> _About this task_: Your answer must match the material exactly, line for line.

--------------------------------

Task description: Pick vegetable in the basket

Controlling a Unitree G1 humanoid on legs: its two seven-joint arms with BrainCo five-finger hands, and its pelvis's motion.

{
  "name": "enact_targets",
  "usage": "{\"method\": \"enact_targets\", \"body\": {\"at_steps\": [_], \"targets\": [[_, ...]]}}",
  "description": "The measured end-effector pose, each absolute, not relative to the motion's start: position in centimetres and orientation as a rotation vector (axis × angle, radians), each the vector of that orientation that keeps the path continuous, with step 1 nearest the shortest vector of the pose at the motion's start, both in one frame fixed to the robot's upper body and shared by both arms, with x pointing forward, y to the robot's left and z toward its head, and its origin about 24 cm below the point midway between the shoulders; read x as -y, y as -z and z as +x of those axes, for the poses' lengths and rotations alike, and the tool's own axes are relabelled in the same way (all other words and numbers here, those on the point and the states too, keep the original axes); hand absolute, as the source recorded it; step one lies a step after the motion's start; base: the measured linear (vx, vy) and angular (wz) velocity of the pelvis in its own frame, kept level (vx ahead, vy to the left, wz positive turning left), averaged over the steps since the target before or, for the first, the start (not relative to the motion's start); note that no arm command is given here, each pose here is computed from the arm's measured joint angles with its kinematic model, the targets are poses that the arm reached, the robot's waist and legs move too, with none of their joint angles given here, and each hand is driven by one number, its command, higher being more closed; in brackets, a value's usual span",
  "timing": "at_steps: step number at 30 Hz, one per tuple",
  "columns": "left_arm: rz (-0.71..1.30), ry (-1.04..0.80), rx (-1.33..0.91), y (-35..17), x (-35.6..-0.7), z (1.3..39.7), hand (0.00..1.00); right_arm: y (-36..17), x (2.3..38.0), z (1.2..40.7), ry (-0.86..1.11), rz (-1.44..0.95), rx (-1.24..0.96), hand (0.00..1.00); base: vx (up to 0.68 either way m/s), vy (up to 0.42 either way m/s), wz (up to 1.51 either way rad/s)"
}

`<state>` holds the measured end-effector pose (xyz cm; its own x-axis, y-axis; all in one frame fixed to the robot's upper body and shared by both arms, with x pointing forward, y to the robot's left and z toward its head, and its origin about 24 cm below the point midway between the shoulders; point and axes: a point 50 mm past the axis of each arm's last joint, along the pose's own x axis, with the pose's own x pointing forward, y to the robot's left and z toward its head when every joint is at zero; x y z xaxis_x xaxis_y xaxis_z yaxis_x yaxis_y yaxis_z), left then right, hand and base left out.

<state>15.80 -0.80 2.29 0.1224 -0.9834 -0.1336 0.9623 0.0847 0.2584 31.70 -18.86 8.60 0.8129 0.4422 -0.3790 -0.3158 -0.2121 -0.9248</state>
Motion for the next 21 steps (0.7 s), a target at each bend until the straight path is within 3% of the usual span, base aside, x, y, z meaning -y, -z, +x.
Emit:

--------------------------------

> _Answer box_:
Task description: Pick vegetable in the basket

Controlling a Unitree G1 humanoid on legs: its two seven-joint arms with BrainCo five-finger hands, and its pelvis's motion.

{
  "name": "enact_targets",
  "usage": "{\"method\": \"enact_targets\", \"body\": {\"at_steps\": [_], \"targets\": [[_, ...]]}}",
  "description": "The measured end-effector pose, each absolute, not relative to the motion's start: position in centimetres and orientation as a rotation vector (axis × angle, radians), each the vector of that orientation that keeps the path continuous, with step 1 nearest the shortest vector of the pose at the motion's start, both in one frame fixed to the robot's upper body and shared by both arms, with x pointing forward, y to the robot's left and z toward its head, and its origin about 24 cm below the point midway between the shoulders; read x as -y, y as -z and z as +x of those axes, for the poses' lengths and rotations alike, and the tool's own axes are relabelled in the same way (all other words and numbers here, those on the point and the states too, keep the original axes); hand absolute, as the source recorded it; step one lies a step after the motion's start; base: the measured linear (vx, vy) and angular (wz) velocity of the pelvis in its own frame, kept level (vx ahead, vy to the left, wz positive turning left), averaged over the steps since the target before or, for the first, the start (not relative to the motion's start); note that no arm command is given here, each pose here is computed from the arm's measured joint angles with its kinematic model, the targets are poses that the arm reached, the robot's waist and legs move too, with none of their joint angles given here, and each hand is driven by one number, its command, higher being more closed; in brackets, a value's usual span",
  "timing": "at_steps: step number at 30 Hz, one per tuple",
  "columns": "left_arm: rz (-0.71..1.30), ry (-1.04..0.80), rx (-1.33..0.91), y (-35..17), x (-35.6..-0.7), z (1.3..39.7), hand (0.00..1.00); right_arm: y (-36..17), x (2.3..38.0), z (1.2..40.7), ry (-0.86..1.11), rz (-1.44..0.95), rx (-1.24..0.96), hand (0.00..1.00); base: vx (up to 0.68 either way m/s), vy (up to 0.42 either way m/s), wz (up to 1.51 either way rad/s)"
}

`<state>` holds the measured end-effector pose (xyz cm; its own x-axis, y-axis; all in one frame fixed to the robot's upper body and shared by both arms, with x pointing forward, y to the robot's left and z toward its head, and its origin about 24 cm below the point midway between the shoulders; point and axes: a point 50 mm past the axis of each arm's last joint, along the pose's own x axis, with the pose's own x pointing forward, y to the robot's left and z toward its head when every joint is at zero; x y z xaxis_x xaxis_y xaxis_z yaxis_x yaxis_y yaxis_z), left then right, hand and base left out.

<state>15.80 -0.80 2.29 0.1224 -0.9834 -0.1336 0.9623 0.0847 0.2584 31.70 -18.86 8.60 0.8129 0.4422 -0.3790 -0.3158 -0.2121 -0.9248</state>
Motion for the next 21 steps (0.7 s), a target at each bend until the straight path is within 3% of the usual span, base aside, x, y, z meaning -y, -z, +x.
Emit:

This finishes the output for the exercise.